Daher ist es mir auch verständlich, dass jeder eine unterschiedlich lange Zeit braucht, diese grosse Veränderung auf sich wirken zu lassen, um sie dann anzuerkennen. Der Wert der Debatte auf der Konferenz  „HIV-Kontrovers“ liegt für mich darin, dass wir den offenen Dialog über die Folgen der EKAF Stellungnahme jetzt begonnen haben.

Professor Vernazza relativierte die große Aufmerksamkeit, die die EKAF-Stellungahme erlangt hat: Es gibt viel gravierendere Infektionsrisken zu anderen Krankheitserregern, deren Diskussion und Aufmerksamkeit er sich wünscht.
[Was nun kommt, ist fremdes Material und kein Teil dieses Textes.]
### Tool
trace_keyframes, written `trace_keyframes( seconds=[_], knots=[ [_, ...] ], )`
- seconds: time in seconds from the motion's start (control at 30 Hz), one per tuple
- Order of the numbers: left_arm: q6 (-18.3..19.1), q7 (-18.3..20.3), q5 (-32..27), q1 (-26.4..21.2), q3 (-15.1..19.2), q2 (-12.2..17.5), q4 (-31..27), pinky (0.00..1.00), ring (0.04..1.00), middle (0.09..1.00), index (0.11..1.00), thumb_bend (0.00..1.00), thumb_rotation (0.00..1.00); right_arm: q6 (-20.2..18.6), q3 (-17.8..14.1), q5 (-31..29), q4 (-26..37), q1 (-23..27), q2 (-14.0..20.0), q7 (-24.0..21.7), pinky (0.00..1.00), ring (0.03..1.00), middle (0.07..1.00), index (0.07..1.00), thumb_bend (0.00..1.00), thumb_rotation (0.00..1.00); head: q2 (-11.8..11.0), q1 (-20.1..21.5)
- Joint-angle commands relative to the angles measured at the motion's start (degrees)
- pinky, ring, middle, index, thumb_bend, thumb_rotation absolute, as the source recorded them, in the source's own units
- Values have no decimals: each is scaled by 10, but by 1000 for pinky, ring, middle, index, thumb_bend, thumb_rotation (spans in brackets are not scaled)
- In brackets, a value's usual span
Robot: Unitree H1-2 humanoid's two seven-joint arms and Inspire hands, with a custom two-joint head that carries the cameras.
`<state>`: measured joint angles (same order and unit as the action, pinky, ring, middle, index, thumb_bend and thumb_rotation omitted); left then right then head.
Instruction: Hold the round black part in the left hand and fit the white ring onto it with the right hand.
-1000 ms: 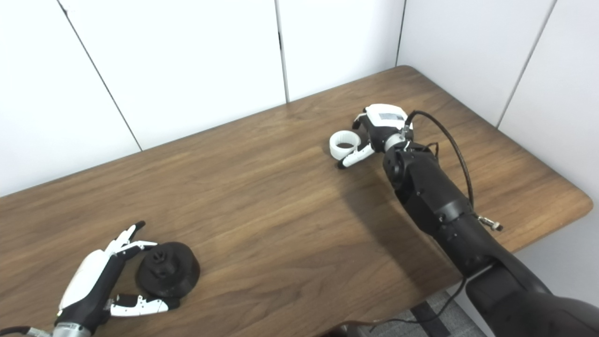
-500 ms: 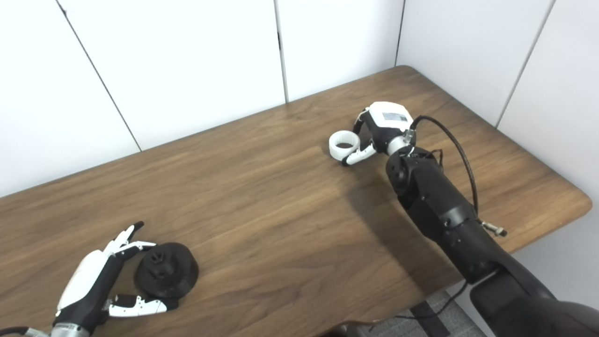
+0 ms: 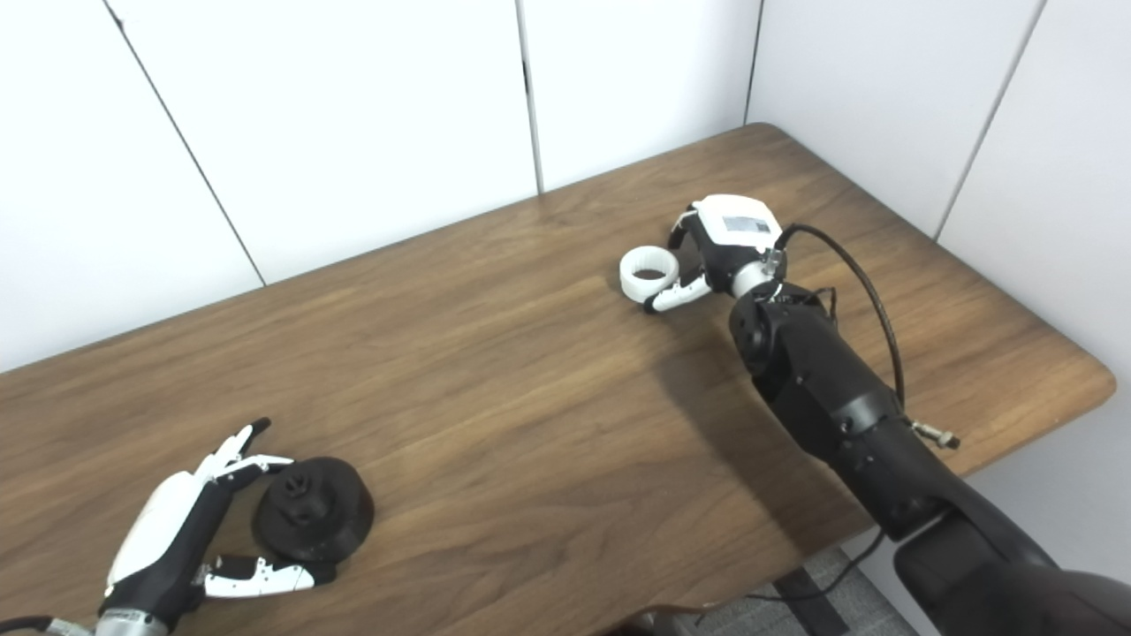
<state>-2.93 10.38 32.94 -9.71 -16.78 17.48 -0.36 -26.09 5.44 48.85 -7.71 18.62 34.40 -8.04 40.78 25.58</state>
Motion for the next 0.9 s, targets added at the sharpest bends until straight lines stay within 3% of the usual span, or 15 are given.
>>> trace_keyframes(
  seconds=[0.0, 0.23, 0.47, 0.63, 0.87],
  knots=[
    [2, -1, 9, -10, 4, 6, -15, 1000, 1000, 1000, 633, 944, 299, -8, 2, 13, 8, 10, 11, -24, 834, 925, 959, 816, 894, 424, 1, -2],
    [2, -3, 11, -13, 3, 7, -12, 1000, 1000, 1000, 631, 945, 316, -8, 6, 24, 7, 12, 13, -49, 792, 934, 984, 878, 923, 458, 2, -3],
    [2, -1, 9, -15, 4, 7, -12, 1000, 1000, 1000, 631, 953, 319, -8, 2, 32, 6, 15, 8, -63, 825, 944, 987, 860, 914, 449, 3, -3],
    [2, -2, 12, -16, 3, 7, -11, 1000, 1000, 1000, 629, 949, 313, -8, 4, 31, 7, 16, 7, -62, 797, 932, 984, 845, 915, 433, 4, -6],
    [4, -1, 13, -19, 3, 7, -11, 1000, 1000, 1000, 630, 953, 322, -8, 7, 34, 16, 19, 8, -79, 856, 943, 989, 845, 907, 451, 6, -7]
  ],
)
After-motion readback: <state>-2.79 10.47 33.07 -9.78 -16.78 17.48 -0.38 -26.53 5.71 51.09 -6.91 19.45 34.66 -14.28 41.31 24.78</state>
Als Beispiel nannte er das Problem, dass sich nicht jede/r in der Belegschaft eines Krankenhauses gegen  Grippe impfen läßt und mit einer eigenen Grippeerkrankung dann andere Mitarbeiter und Patienten gefährde.
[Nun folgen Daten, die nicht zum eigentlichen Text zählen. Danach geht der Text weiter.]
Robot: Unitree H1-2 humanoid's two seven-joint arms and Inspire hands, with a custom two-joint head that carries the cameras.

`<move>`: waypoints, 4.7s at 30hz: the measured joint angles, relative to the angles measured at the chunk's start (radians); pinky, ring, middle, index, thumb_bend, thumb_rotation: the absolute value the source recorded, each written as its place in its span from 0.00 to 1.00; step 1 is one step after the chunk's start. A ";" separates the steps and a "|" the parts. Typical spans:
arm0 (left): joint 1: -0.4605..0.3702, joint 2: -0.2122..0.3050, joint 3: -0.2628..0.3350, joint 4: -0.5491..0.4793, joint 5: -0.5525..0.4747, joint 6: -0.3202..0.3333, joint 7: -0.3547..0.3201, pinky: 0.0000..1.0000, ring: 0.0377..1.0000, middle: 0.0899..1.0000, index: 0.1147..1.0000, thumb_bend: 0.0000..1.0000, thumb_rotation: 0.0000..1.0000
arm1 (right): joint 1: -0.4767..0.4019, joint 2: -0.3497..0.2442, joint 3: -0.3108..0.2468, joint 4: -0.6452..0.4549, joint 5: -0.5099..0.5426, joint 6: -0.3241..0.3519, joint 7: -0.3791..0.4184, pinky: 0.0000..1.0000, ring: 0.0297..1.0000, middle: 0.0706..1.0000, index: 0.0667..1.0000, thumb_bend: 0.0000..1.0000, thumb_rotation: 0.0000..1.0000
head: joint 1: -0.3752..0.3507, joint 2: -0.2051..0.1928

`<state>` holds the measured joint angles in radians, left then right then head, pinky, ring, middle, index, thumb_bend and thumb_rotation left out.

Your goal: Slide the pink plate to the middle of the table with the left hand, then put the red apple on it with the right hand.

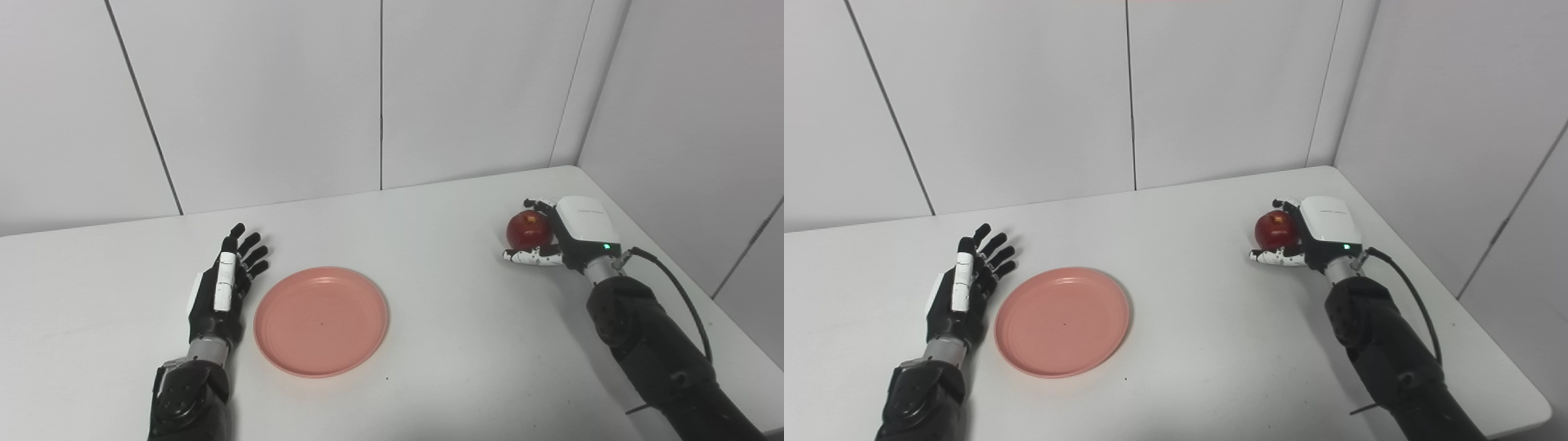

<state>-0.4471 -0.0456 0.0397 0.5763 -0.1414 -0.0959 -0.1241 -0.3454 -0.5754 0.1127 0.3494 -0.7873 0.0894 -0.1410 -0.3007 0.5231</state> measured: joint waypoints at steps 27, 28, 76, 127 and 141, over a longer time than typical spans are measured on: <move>0.005 0.000 -0.007 -0.008 0.000 0.001 0.007 0.85 0.85 0.88 0.91 0.90 0.88 | -0.008 -0.004 0.005 0.019 0.032 0.000 -0.010 0.37 0.44 0.53 0.63 0.68 0.54 | 0.005 0.009; 0.006 0.000 -0.007 -0.008 0.000 0.001 0.007 0.85 0.85 0.88 0.91 0.90 0.88 | -0.008 -0.004 0.004 0.019 0.036 0.000 -0.014 0.36 0.43 0.52 0.62 0.67 0.53 | 0.006 0.011; 0.008 -0.004 -0.012 -0.014 0.013 0.004 0.021 0.82 0.83 0.87 0.90 0.90 0.88 | -0.040 -0.015 0.042 -0.180 0.059 -0.096 0.008 0.14 0.18 0.25 0.46 0.50 0.18 | 0.017 0.015; -0.012 -0.113 -0.044 0.047 0.084 -0.048 0.106 0.80 0.82 0.87 0.91 0.84 0.87 | -0.100 0.259 0.253 -0.208 -0.013 -0.263 0.087 0.16 0.20 0.29 0.46 0.50 0.19 | 0.414 0.006; -0.017 -0.115 -0.044 0.056 0.084 -0.051 0.106 0.82 0.84 0.87 0.91 0.84 0.88 | -0.089 0.266 0.283 -0.183 -0.009 -0.271 0.095 0.17 0.21 0.29 0.46 0.50 0.18 | 0.399 0.011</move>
<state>-0.4637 -0.1603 -0.0040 0.6321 -0.0573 -0.1474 -0.0182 -0.4344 -0.3093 0.3960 0.1664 -0.7967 -0.1817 -0.0463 0.0982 0.5338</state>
Professor Brockmeyer ergänzte, dass sich Ärzte und Bevölkerung der Risiken anderer Erkrankungen zu wenig bewusst seien: „HIV war immer eine besondere Erkrankung. Wir haben von dieser Sonderstellung gelebt, und das wirkt sich eben auch jetzt [in der Debatte um die EKAF-Stellungnahme] aus.“

In seinem Schlusswort begrüßte Gastgeber Prof. Brockmeyer, dass die Teilnehmer bei HIV-Kontrovers tatsächlich den Mut gefunden hätten, nach anfänglichem Zögern doch bisher nicht zugelassene Gedanken zu denken und eine kontroverse Debatte zu wagen: „Wir müssen Stellung beziehen – es geht nur kontrovers!“

Nachtrag 23.10.2008:

Die Deutsche AIDS-Hilfe schliest sich dem Mexiko-Manifest an, wie Ondamaris berichtet:  In dem „Mexiko-Manifest“ , veröffentlicht von LHIVE, der Schweizer Selbsthilfeorganisation der Menschen mit HIV und AIDS, wird die Veröffentlichung der EKAF-Stellungnahme ausdrücklich begrüßt und sind Folgerungen für den weiteren Umgang mit dem Thema Infektiosität formuliert.
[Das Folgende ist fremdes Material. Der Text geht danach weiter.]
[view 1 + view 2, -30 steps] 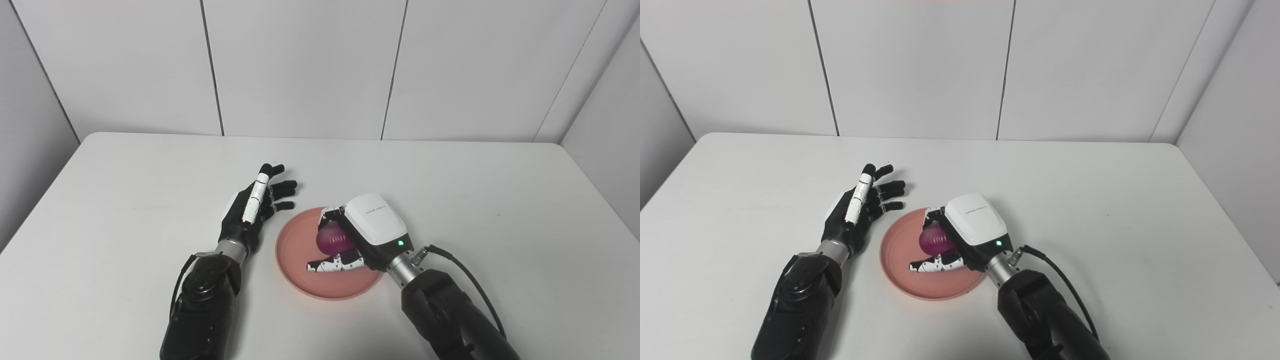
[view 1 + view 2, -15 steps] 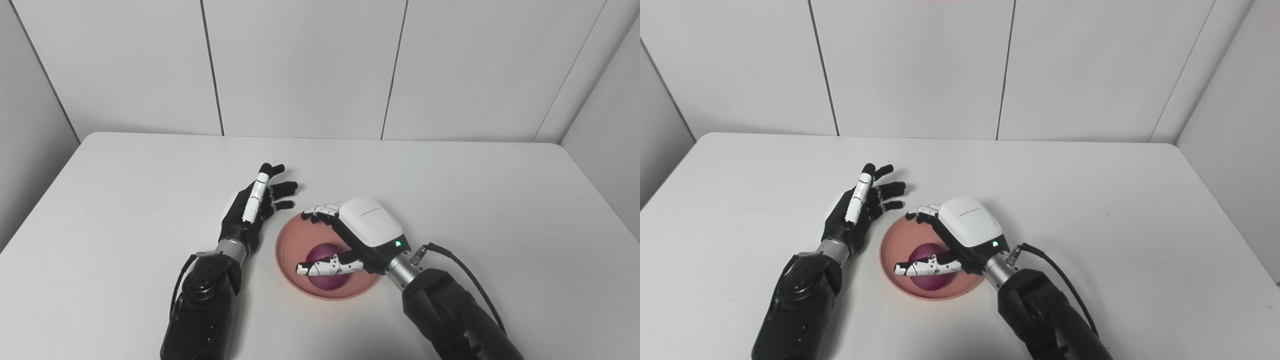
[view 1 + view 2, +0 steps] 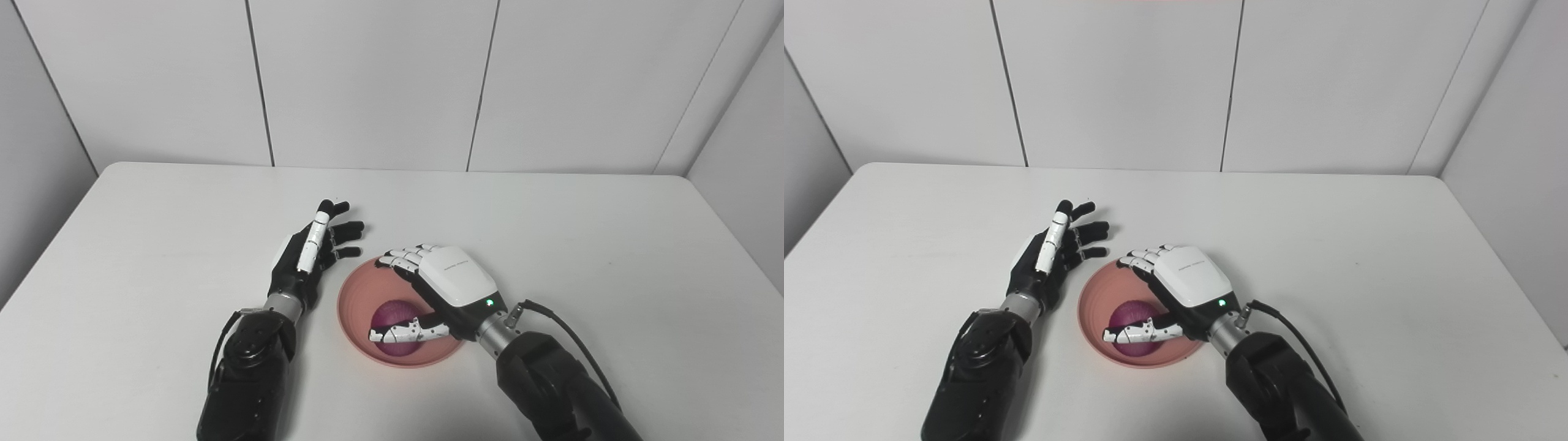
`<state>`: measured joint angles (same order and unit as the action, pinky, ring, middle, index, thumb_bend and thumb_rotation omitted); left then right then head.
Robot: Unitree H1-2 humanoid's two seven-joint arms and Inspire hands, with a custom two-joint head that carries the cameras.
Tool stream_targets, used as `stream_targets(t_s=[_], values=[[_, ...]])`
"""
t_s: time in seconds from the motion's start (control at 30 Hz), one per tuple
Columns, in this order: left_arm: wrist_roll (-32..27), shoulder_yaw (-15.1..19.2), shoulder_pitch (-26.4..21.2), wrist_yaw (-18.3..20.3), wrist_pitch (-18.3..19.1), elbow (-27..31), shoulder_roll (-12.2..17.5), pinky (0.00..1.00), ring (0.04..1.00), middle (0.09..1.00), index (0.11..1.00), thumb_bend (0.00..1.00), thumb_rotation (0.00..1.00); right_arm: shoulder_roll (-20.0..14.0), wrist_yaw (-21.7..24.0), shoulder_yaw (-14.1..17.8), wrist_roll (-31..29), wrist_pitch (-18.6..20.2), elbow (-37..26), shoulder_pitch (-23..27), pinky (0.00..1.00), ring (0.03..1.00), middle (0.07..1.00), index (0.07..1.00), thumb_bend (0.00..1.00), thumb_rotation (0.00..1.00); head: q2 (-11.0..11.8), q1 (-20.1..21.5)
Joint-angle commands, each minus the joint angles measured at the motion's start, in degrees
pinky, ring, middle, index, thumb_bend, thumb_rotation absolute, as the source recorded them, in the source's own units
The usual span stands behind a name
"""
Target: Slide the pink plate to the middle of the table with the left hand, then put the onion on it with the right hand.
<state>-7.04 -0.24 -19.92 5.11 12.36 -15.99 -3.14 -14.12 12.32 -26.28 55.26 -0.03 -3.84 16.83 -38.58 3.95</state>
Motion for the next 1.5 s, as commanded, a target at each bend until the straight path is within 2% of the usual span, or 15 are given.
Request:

An die Entscheidung der DAH knüpfe ich die Erwartung, dass nun in den Mitgliedsorganisationen der DAH eine offensivere und freiere Debatte stattfindet um die Infektiosität  (insbes. bzgl. Auswirkung auf Lebensqualität von HIV+ und die HIV-Prävention) und dass „eigenes Denken“ begrüßt und unterstützt wird.